Hi,
Thanks Cedric and sorry for the delay. I have few comments.
Le 01/09/2023 à 08:22, Cedric Paillet a écrit :
The state of servers that were put in maintenance via the runtime API are
reported within the "backend_agg_server_check_status" metric, which
I guess you mean "backend_add_check_status". Because
"backend_agg_server_check_status" is a deprecated metric. It was replaced by
"backend_agg_server_status".
lead to inconsistent sums when compared to the "haproxy_server_check_status"
metric.
Now excluding them from this computation.
---
addons/promex/service-prometheus.c | 5 ++++-
1 file changed, 4 insertions(+), 1 deletion(-)

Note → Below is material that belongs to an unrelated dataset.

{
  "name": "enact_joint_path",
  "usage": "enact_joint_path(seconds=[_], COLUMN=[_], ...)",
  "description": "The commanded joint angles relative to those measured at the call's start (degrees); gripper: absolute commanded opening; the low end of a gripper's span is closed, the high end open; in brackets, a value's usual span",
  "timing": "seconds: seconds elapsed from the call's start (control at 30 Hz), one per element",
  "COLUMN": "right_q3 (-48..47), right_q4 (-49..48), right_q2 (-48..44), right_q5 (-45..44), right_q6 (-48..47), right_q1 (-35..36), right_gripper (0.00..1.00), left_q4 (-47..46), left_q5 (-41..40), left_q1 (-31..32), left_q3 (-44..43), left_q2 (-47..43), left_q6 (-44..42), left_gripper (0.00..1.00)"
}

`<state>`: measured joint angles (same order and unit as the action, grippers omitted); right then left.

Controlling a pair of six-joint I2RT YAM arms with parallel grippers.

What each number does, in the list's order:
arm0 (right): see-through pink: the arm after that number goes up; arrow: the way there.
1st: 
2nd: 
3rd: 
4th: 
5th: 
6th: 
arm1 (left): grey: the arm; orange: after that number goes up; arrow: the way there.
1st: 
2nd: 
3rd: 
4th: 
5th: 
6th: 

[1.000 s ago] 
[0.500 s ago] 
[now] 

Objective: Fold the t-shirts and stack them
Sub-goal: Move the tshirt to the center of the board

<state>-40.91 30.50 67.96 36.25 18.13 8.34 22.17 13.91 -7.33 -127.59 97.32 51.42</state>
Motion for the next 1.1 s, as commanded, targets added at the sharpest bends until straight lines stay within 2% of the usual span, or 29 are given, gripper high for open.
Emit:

diff --git a/addons/promex/service-prometheus.c
b/addons/promex/service-prometheus.c
index e02e8c0c7..7b61683dd 100644
--- a/addons/promex/service-prometheus.c
+++ b/addons/promex/service-prometheus.c
@@ -863,9 +863,12 @@ static int promex_dump_back_metrics(struct appctx *appctx,
struct htx *htx)
goto next_px;
sv = px->srv;
while (sv) {
+ if (sv->cur_admin &
SRV_ADMF_MAINT)
+ goto next_sv;
Here we should check for PROMEX_FL_NO_MAINT_SRV promex flag, no ? I mean:
if ((ctx->flags & PROMEX_FL_NO_MAINT_SRV) && (sv->cur_admin & SRV_ADMF_MAINT))
goto next_sv;
And I guess we should also check the healthchecks are enabled for the server. It
is not really an issue because call to get_check_status_result() will exclude
neutral and unknown satuses. But there is no reason to count these servers.
srv_check_status =
sv->check.status;
srv_check_count[srv_check_status] += 1;
- sv = sv->next;
+ next_sv:
+ sv = sv->next;
}
for (; ctx->obj_state < HCHK_STATUS_SIZE;
ctx->obj_state++) {
if
(get_check_status_result(ctx->obj_state) < CHK_RES_FAILED)
Otherwise, I'm ok with the fix.
--
Christopher Faulet